That Christians and the Christian worldview represent a minority opinion in our country today is hardly a controversial position. A far more debatable question is the proper relationship between Christians and their culture. How should we, as disciples of Jesus Christ, interact with a culture that is opposed to so much of what biblical Christians believe? While there are numerous possibilities being bandied about for our consideration, we can boil them down to variations on three options:
Option 1: Isolate
This approach basically amounts to a modern version of monasticism where Christians withdraw from all meaningful interaction with the culture at large, gathering instead into small, protected groups which seek to become self-sufficient societies. Following this model, we are encouraged to develop a fortress mentality, where we lock ourselves and our families behind the protective walls of the church. Folks who subscribe to this view see the surrounding culture as an infectious disease with the power to contaminate Christians. Therefore, we need to quarantine ourselves and our children to prevent lasting harm. Certainly, we can all relate to such concerns.
In a recent article in The American Conservative, journalist and cultural commentator Rod Dreher described (and endorsed) this particular option as a strategic withdrawal from society:
…we need to realize the radical nature of the present moment, which requires a radical response—a kind of deliberate, strategic retreat so that we can tend our own gardens, so to speak, and cultivate the deep roots that our kids and their kids, and their kids’ kids will need to hold on to the faith through the dark times ahead.
The problem with this view is that isolation keeps the church from being salt and light as commissioned by Jesus. By breaking off into isolated communities of believers whose primary claim of commonality is a distrust of popular culture rather than the reconciling power of the gospel, we abdicate our calling to be Kingdom ambassadors to a world in desperate need of the hope only Jesus Christ can give.
Option 2: Accommodate
The general thought process goes something like this: Christians have become increasingly irrelevant by affirming moral positions dictated in a book that was strongly influenced by ancient culture and which no longer applies in this enlightened age.
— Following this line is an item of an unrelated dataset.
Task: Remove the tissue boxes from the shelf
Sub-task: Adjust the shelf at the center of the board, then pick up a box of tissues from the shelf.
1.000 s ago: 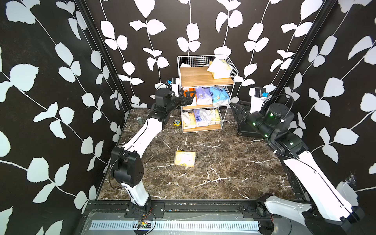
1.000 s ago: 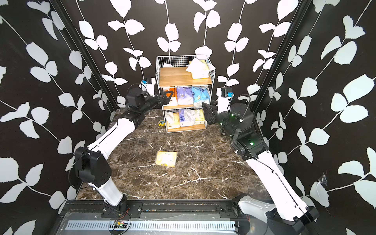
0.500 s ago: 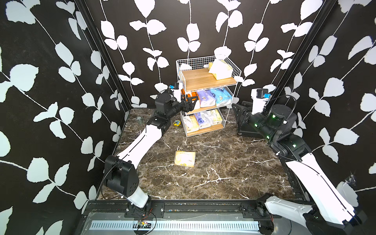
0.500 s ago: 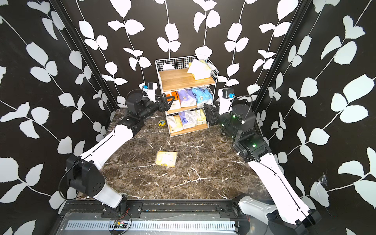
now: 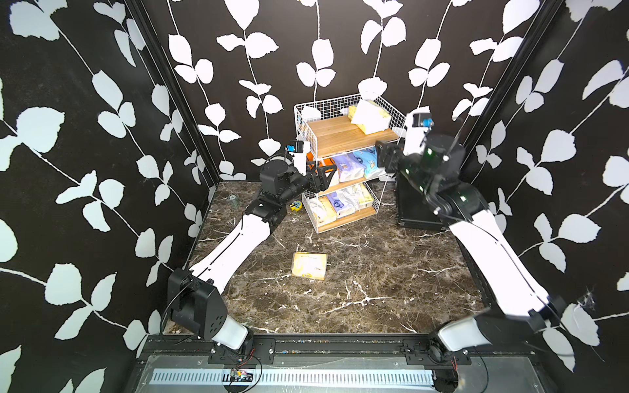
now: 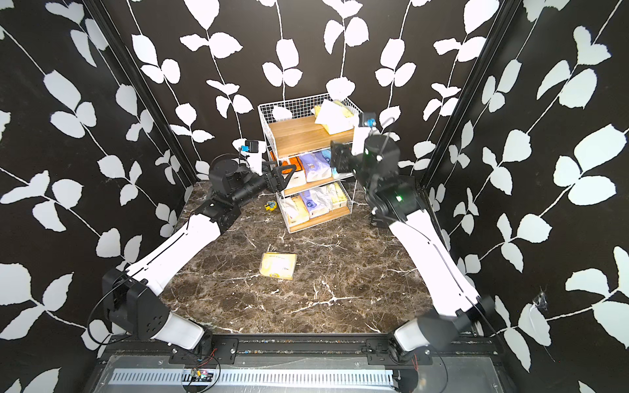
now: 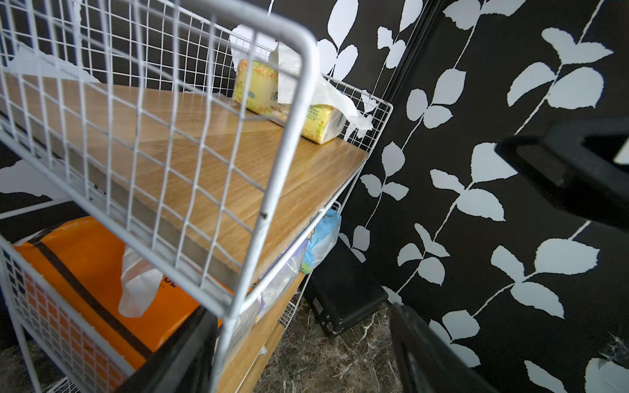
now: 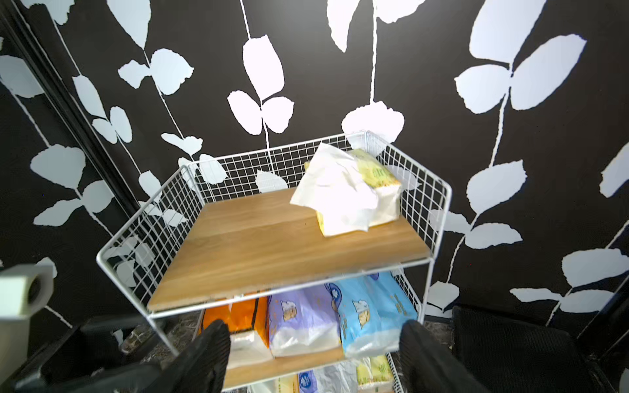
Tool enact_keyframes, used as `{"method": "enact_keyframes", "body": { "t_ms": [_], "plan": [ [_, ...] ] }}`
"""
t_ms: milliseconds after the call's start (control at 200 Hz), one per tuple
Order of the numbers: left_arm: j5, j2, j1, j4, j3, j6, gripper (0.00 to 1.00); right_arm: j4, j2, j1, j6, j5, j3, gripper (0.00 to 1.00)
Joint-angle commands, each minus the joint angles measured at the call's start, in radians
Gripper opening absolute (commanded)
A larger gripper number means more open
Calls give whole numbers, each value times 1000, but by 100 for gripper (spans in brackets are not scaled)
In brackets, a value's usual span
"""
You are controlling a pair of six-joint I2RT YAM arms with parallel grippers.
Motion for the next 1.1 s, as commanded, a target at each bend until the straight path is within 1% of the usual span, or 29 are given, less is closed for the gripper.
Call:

If the church is to gain any influence, she must once again become relevant by getting onboard with the changing morality of the day. This view is typically characterized by the rejection of long-held biblical positions on sexuality including extra-marital sex, homosexuality, gender roles, marriage, and divorce.
This view is obviously the hardest one for us to present biblical support. Nowhere does Scripture tell us to become like the world. In Jesus’ High Priestly Prayer, he prayed for his disciples (and for us) when he said:
I do not ask that you take them out of the world, but that you keep them from the evil one. They are not of the world, just as I am not of the world. Sanctify them in the truth; your word is truth. (John 17:15-16)
And as Albert Mohler, president of Southern Baptist Theological Seminary, put it so well recently: The church has no right to follow the secular siren call toward moral revisionism and politically correct positions on the issues of the day.
If we are intent on being people of the Book, then the cultural fads of this age cannot be the standard for morality. What is considered wrong today will be cherished and celebrated tomorrow. Christians stand on the eternal, unchanging, and infallible truth of the Word of God, not on the whims of popular opinion.
Option 3: Engage
Rather than a retreat into isolationism or the adoption of anti-biblical positions endorsed by a post-Christian culture, what the church need to be about is speaking to the big social and political issues of our day with the only truth that matters, the gospel of Jesus Christ. Just as Jesus prayed in John 17, we are not of the world and shouldn’t pretend to be. Christianity was always designed to be strange in the eyes of a secular, God-denying world. It is that strangeness that actually gives the Christian faith the power to influence.
In the mid-second century, a Christian disciple identified as Mathetes wrote a letter to an unbeliever named Diognetus during a time of severe persecution in which he attempted to explain the Christian faith. His description of the Christian lifestyle of that time is especially relevant to our current discussion:
They live in their own countries, but only as aliens; they participate in everything as citizens, and endure everything as foreigners. Every foreign country is their fatherland, and every fatherland is foreign. They live on earth, but their citizenship is in heaven. They love everyone, and by everyone they are persecuted. They are poor, yet they make many rich; they are in need of everything, yet they abound in everything. They are dishonored, yet they are glorified in their dishonor; they are slandered, yet they are vindicated. They are cursed, yet they bless; they are insulted, yet they offer respect. When they do good, they are punished as evildoers; when they are punished, they rejoice as though brought to life.
If Christians still lived this way and were still characterized by this kind of mentality, we might find the Church regaining her prophetic voice, having something real and substantial to say to a culture that insists on sliding into a moral abyss. When our lifestyles match our message, perhaps the cultural relevance we have been seeking will be rediscovered, only to realize that as long as we remain faithful to God and His Word, we will always be relevant.
Let me conclude with some words of encouragement from Russell Moore, the author of Onward: Engaging the Culture Without Losing the Gospel:
The signs of the times tell us we are in for days our parents and grandparents never knew. But that’s no call for panic or surrender or outrage. Jesus is alive. Let’s act like it. Let’s follow him, onward to the future.